We had a long discussion on the clean-up. We were already using a charting solution that generates alot of temp files, so we already had a mechanism that cleans up after that. We toyed with having the persister clean up the files, but ran into too many problems where we wanted to refresh. That was probably more due to us debugging than real users. We've also been very selective on which pages use this mechanism to keep disk usage low.
Thursday, June 24, 2004 5:15:44 AM UTC
Hi,

a combination of not cleaning up the files immediately and using sequentially incremented numbers can open up a security hole.
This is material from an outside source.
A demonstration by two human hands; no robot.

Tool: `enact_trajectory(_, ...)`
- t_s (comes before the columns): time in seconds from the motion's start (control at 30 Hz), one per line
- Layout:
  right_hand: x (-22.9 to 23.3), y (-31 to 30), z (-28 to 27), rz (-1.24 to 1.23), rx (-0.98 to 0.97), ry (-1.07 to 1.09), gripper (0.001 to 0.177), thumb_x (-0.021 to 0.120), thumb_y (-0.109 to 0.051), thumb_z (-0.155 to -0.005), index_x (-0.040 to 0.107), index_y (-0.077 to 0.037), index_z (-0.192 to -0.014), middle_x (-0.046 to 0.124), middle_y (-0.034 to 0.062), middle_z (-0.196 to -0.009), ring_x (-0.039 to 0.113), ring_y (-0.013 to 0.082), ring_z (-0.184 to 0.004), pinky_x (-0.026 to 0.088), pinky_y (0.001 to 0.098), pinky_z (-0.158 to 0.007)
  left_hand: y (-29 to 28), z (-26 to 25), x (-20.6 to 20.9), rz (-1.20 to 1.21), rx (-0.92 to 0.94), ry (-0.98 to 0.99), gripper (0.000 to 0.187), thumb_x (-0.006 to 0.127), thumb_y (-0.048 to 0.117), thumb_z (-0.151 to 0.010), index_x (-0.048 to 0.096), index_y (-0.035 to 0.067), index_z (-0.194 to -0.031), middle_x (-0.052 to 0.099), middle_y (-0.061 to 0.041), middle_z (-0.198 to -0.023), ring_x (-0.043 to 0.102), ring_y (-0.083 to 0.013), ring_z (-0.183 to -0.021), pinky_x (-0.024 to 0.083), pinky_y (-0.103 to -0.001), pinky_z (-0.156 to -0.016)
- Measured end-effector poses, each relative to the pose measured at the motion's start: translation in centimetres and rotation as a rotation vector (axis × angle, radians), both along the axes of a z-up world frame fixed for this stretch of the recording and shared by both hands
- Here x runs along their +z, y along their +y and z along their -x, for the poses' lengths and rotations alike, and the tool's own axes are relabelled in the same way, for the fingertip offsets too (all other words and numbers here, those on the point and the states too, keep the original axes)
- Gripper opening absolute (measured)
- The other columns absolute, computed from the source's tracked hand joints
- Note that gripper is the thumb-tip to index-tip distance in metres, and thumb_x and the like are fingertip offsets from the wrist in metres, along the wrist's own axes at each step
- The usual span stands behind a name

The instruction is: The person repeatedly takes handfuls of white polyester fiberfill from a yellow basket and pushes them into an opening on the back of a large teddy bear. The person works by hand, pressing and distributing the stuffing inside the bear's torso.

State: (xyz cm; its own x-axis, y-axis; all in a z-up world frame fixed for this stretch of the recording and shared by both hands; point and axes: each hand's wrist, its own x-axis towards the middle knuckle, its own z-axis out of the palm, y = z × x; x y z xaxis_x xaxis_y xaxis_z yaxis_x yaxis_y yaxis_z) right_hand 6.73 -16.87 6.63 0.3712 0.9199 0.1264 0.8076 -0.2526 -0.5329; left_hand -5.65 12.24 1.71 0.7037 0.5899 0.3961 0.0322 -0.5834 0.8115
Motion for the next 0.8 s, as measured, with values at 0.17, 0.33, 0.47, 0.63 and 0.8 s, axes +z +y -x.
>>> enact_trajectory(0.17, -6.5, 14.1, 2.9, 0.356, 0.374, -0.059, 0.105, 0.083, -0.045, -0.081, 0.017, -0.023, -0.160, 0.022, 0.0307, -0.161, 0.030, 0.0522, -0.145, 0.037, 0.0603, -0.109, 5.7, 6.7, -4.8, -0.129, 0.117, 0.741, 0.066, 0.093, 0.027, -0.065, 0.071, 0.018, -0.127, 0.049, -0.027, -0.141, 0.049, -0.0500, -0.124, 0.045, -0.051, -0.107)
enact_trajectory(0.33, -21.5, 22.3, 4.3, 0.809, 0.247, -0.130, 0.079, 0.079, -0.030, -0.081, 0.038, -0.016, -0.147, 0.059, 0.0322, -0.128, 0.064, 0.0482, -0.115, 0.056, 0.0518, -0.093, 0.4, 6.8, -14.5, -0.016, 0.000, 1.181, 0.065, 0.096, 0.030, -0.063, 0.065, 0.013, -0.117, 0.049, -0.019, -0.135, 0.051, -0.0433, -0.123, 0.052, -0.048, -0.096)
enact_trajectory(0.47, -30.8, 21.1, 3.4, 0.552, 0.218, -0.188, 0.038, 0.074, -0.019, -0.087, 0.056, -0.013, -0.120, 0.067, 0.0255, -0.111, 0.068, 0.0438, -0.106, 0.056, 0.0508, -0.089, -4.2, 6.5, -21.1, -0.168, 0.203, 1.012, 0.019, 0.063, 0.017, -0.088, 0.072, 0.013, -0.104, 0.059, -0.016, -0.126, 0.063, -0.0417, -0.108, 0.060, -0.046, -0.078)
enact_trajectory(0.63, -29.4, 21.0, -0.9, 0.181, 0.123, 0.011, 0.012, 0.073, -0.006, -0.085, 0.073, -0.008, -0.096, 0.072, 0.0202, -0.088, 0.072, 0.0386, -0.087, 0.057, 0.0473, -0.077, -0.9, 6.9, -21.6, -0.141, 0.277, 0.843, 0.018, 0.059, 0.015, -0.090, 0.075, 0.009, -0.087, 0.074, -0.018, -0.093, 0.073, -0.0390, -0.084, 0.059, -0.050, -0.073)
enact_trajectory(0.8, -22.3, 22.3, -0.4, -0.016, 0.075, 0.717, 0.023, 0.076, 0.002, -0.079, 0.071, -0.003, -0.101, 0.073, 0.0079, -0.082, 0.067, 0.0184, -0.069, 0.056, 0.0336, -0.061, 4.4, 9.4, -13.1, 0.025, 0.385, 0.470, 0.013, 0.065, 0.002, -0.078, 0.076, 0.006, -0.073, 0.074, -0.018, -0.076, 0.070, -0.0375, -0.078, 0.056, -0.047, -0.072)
if i request a page and get a 'ViewState ID' of 5 - what would the webapp return if i manually set the ID to 4 or 6, e.g. ??? The ViewState of another user?

bye
dominick
Thursday, June 24, 2004 3:56:50 PM UTC
Presumably, but assuming there's no personal stuff there (cc#'s, etc) you'd get “unexpected” behavior, and probably viewstate from another page, so the load might fail. Icky, true, but unacceptable?
Scott Hanselman
Thursday, June 24, 2004 3:57:26 PM UTC
i just wanted to point it out (sorry, i'm a security guy blabla :)

when i do courses on web app security, i always teach the students to watch out for something that looks sequential, like

?userid=4

...

the idea is so reasonable that people might incorporate that and i wouldn't want to see a mail on securityfocus BugTraq

"predictable viewstate id vulnerability in xy" :)
Dominick Baier
Thursday, June 24, 2004 3:57:49 PM UTC
Valid point and I DO appreciate it! What about the Guid's being expensive to gen problem? What's a good balance between perf and security?
Scott Hanselman
Thursday, June 24, 2004 6:44:09 PM UTC
hmm - i did some tests - i also tried RNGCryptoServiceProvider (even more expensive)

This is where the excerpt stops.